His wife Denise also noticed that the spark was missing which is why, unbeknownst to Morris, she had secretly set up an interview for him at the prestigious Choral Arts Society of Washington.  The Director fell in love with his beautiful voice upon the very first note.  And that’s all it took for Morris to embark upon a new journey to rediscover this remarkable gift he had always had but which had laid dormant for many years.  It wasn’t so obvious at first how he could leverage his vocal talent into a career but that was beside the point.  Corporate sales had become a grind and he needed some excitement in his life.  With singing, he got just that.

With a voice as naturally sweet and powerful as his, it didn’t take long for Morris to get discovered.  But the road from salesman to opera star wasn’t an easy one. Talent notwithstanding, becoming an opera singer meant going back to school, both literally and figuratively.  He had to relearn how to sing operatically.  He had to learn how to act.  He had to learn multiple foreign languages (most operas are in Italian and German).  And he had to learn how to take critique. And lots of it.  While he had the advantage of a beautiful voice, singing opera is not something you just do.  It would be years of hard work and sacrifice and swallowing his pride to learn this difficult craft and make it as a professional opera singer.

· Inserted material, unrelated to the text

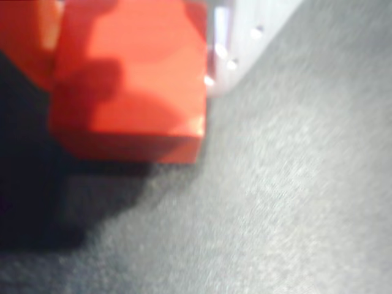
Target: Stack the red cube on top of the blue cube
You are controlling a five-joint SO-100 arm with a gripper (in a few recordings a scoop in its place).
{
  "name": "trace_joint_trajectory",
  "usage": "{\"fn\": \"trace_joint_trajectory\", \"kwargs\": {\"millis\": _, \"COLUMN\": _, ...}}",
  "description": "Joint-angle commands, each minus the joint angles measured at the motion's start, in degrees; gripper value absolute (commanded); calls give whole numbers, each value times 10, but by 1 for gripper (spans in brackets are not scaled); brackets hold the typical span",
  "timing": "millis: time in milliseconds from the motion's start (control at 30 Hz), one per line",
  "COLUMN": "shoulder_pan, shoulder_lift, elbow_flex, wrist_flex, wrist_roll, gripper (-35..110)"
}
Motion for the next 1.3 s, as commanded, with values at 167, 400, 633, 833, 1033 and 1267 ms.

So why did he do it?  Why did he decide to take this risk and essentially start over when he was already well ensconced in his corporate career?  Because according to Morris, “If you have a dream, you have the right to go after it.”  And he believed in himself.  His attitude from day one was that if someone else could do it, then he could do it too.  In his heart of hearts, he knew that if he wanted something badly enough and was willing to truly devote himself to it, he could accomplish anything.  No goal would be beyond his reach, even if that goal were as bold and audacious as becoming a world-renowned bass opera singer.